• _Task to carry out_:
Scan the data below for the string "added". Copy every line where it appears.

• _Raw data_:

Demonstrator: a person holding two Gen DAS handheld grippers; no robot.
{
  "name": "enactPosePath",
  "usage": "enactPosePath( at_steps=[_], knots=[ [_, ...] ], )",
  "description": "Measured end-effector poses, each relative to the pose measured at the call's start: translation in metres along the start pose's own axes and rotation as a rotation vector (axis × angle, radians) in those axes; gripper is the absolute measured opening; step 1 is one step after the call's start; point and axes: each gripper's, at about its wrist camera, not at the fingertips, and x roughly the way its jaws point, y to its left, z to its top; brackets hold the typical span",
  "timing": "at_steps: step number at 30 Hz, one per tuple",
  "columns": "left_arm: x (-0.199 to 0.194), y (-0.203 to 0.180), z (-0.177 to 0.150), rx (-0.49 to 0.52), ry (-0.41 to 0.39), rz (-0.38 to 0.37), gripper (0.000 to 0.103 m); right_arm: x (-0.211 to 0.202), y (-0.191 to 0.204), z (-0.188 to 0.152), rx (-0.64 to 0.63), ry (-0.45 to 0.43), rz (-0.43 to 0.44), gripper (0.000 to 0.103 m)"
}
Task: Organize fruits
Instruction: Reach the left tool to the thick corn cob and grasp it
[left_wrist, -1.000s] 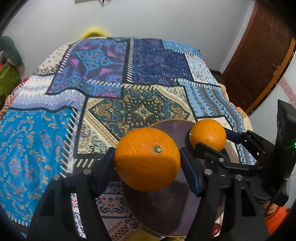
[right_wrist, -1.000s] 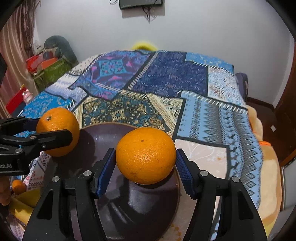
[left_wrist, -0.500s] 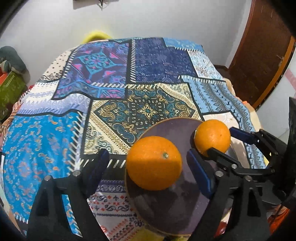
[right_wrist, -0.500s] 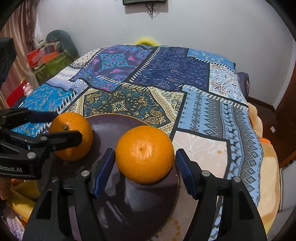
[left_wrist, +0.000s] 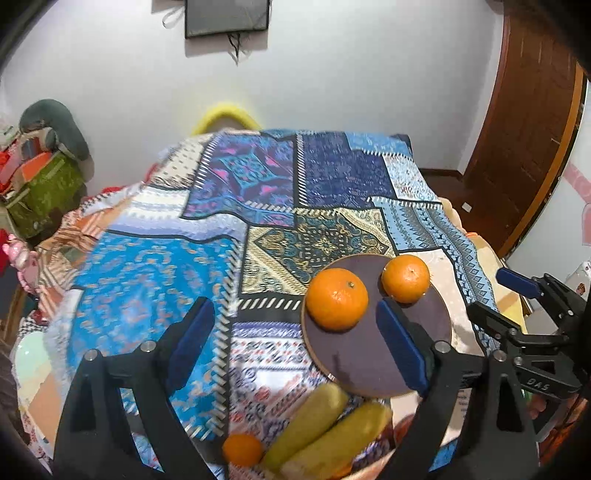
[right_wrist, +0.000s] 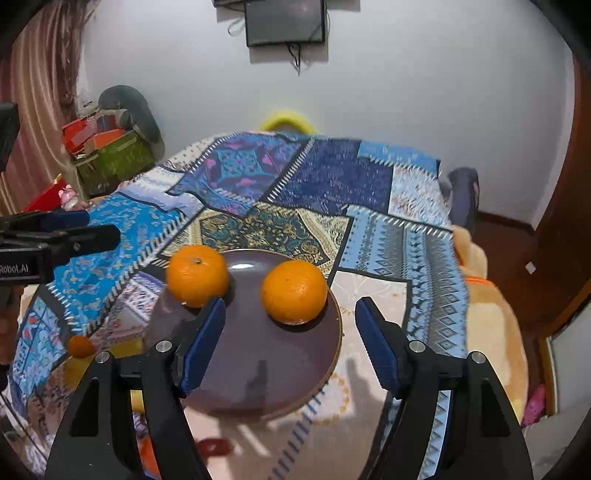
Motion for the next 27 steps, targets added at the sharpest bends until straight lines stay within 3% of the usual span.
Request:
enactPosePath(
  at_steps=[10, 21, 27],
  knots=[
    [-0.050, 0.015, -0.048, 0.010, -0.002, 0.011, 0.092, -0.046, 0.031, -0.025, -0.020, -0.017, -0.001, 0.075],
    [-0.042, 0.016, -0.107, 0.030, 0.094, -0.042, 0.092, -0.041, 0.051, -0.074, 0.000, 0.100, -0.018, 0.075],
    [-0.027, 0.006, -0.125, 0.061, 0.140, -0.086, 0.072, -0.026, 0.059, -0.093, 0.001, 0.175, -0.010, 0.075]
  ],
)
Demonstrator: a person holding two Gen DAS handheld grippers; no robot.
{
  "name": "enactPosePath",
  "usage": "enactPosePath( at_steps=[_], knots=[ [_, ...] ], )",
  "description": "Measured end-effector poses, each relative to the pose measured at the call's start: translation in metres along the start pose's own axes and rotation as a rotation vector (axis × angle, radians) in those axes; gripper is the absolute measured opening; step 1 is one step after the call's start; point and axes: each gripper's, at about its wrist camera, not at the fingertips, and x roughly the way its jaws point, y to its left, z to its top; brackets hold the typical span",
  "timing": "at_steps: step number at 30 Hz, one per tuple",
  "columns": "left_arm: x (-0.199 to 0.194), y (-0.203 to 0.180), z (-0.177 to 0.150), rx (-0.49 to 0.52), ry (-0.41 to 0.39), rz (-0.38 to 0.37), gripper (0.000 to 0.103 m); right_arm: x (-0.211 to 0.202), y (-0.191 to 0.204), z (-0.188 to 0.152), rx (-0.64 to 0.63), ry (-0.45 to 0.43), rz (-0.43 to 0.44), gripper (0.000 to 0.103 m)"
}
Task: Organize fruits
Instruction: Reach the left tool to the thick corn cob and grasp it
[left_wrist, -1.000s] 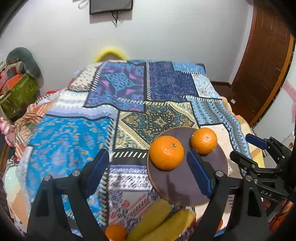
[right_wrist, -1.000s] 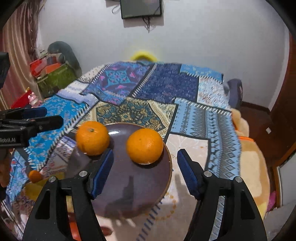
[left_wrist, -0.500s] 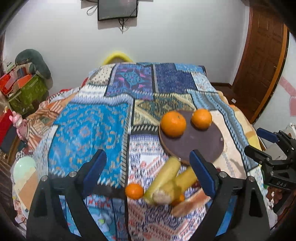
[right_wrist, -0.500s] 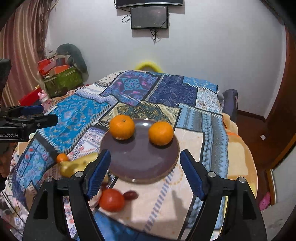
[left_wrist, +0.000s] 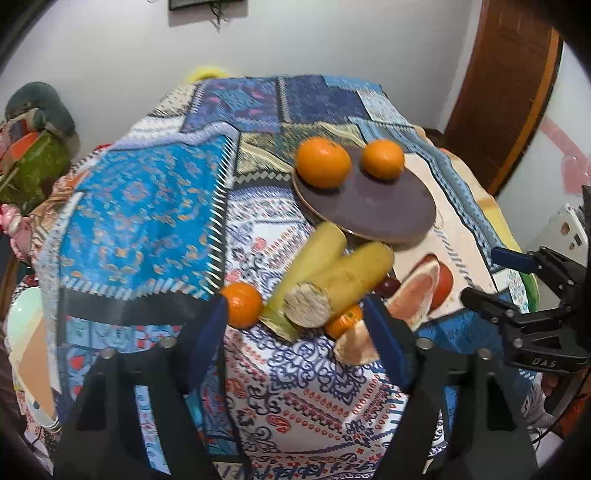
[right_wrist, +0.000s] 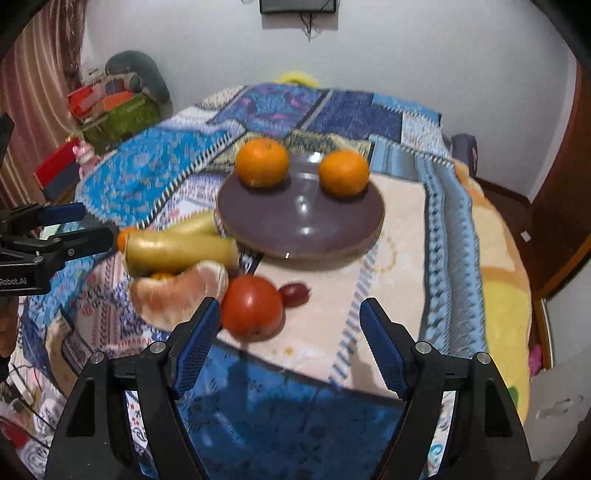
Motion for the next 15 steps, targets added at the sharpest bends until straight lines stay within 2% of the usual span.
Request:
enactPosePath(
  at_steps=[6, 11, 13, 15],
  knots=[
    [0.017, -0.003, -0.001, 0.021, 0.023, -0.027, 0.067, 0.018, 0.006, -0.008, -0.008, 0.053, 0.034, 0.075],
    [0.030, -0.005, 0.002, 0.030, 0.049, -0.061, 0.052, 0.028, 0.009, -0.008, -0.013, 0.064, 0.053, 0.074],
    [0.034, -0.006, 0.001, 0.023, 0.051, -0.076, 0.050, 0.029, 0.009, -0.007, -0.021, 0.057, 0.056, 0.072],
    [0.034, -0.008, 0.000, 0.021, 0.040, -0.071, 0.050, 0.030, 0.009, -0.005, -0.022, 0.056, 0.072, 0.065]
  ],
)
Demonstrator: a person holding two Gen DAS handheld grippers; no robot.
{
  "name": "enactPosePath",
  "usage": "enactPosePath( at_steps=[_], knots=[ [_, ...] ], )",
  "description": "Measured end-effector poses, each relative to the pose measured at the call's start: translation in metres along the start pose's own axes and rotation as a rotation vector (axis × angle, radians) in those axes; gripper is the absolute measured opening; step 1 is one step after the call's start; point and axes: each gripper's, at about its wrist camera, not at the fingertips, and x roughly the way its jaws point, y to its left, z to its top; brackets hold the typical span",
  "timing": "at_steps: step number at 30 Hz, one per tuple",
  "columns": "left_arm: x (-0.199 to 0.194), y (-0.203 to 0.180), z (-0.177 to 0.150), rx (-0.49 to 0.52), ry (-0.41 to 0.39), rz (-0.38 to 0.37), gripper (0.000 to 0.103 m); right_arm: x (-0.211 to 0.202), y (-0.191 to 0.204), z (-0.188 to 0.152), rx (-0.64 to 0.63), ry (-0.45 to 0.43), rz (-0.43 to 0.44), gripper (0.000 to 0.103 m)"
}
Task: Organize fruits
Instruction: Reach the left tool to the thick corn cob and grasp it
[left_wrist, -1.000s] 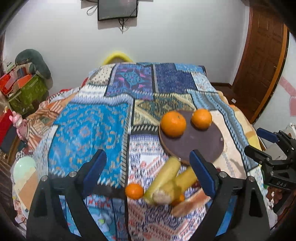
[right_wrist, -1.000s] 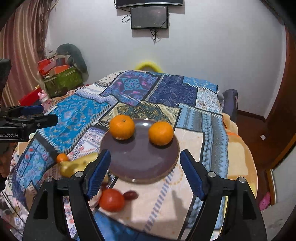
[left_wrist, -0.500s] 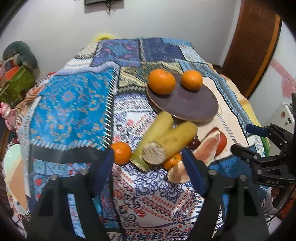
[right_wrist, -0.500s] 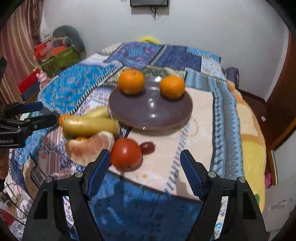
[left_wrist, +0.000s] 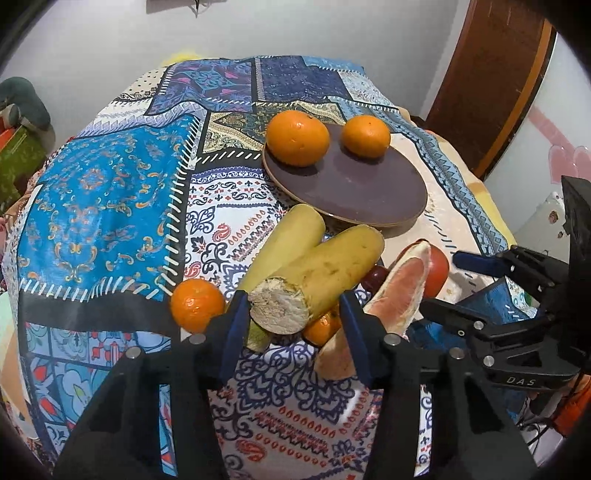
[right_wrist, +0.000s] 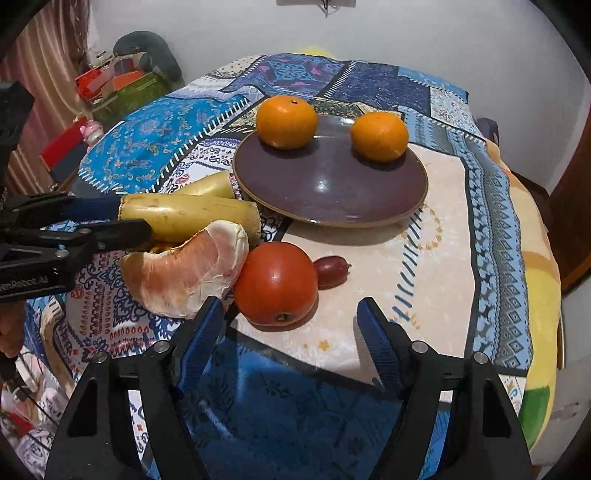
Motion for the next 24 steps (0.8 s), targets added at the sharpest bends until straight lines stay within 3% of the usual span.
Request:
enactPosePath(
  at_steps=[6, 17, 20, 24],
  knots=[
    [-0.006, -0.001, -0.002, -0.006, -0.012, 0.000, 0.046, 0.002, 0.002, 0.002, 0.007, 0.004, 0.066, 0.040],
    [-0.048, -0.013, -0.025, 0.027, -0.063, 0.059, 0.036, -0.013, -0.003, -0.004, 0.003, -0.009, 0.050, 0.038],
    [-0.064, -0.013, -0.036, 0.015, -0.075, 0.068, 0.035, -0.022, -0.007, -0.007, 0.005, -0.017, 0.052, 0.028],
    [-0.074, -0.014, -0.053, 0.010, -0.067, 0.080, 0.035, -0.031, -0.014, -0.014, 0.008, -0.013, 0.034, 0.028]
  ],
)
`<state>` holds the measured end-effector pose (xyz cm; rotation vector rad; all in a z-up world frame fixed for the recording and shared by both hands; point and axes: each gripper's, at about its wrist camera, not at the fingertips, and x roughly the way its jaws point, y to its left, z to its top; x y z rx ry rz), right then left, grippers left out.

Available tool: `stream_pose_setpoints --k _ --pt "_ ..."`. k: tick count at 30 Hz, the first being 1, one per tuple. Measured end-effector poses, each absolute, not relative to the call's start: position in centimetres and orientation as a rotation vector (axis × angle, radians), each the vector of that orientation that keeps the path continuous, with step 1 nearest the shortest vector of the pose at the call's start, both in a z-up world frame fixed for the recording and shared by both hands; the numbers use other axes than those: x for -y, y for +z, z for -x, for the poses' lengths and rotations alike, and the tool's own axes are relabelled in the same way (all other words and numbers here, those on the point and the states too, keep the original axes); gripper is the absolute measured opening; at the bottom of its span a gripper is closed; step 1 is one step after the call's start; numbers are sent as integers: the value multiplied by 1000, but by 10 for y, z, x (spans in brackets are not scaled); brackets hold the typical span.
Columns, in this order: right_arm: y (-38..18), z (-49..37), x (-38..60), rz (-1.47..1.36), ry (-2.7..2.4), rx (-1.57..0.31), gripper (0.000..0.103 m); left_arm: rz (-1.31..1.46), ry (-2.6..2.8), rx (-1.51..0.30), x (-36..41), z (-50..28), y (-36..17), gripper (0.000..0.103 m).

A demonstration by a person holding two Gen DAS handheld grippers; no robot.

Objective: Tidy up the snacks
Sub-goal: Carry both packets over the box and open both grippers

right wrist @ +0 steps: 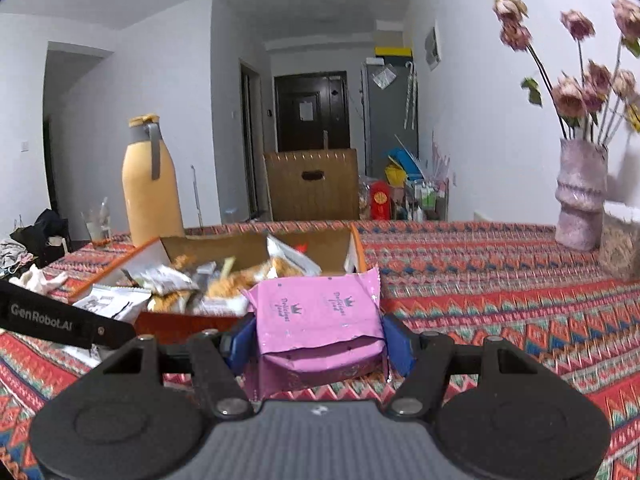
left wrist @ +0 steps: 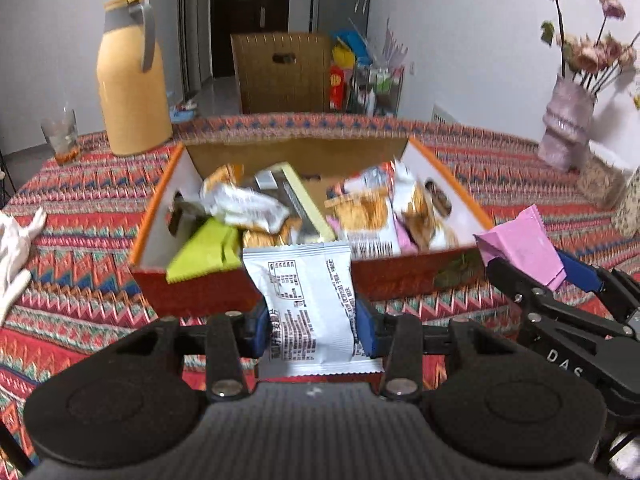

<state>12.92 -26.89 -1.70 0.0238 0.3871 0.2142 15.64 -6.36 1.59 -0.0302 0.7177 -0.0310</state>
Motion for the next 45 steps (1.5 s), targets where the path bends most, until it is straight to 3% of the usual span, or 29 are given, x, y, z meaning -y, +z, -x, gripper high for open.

• _Exercise answer_:
Motion for the next 27 steps, targets added at the sharpest bends until straight lines stay within 3% of the usual span.
Motion for the next 15 steps, targets added at the sharpest bends until straight lines stay within 2% of the usual span.
Motion for the next 24 steps (0.8 s), targets added at the sharpest bends until straight lines stay within 3% of the usual span.

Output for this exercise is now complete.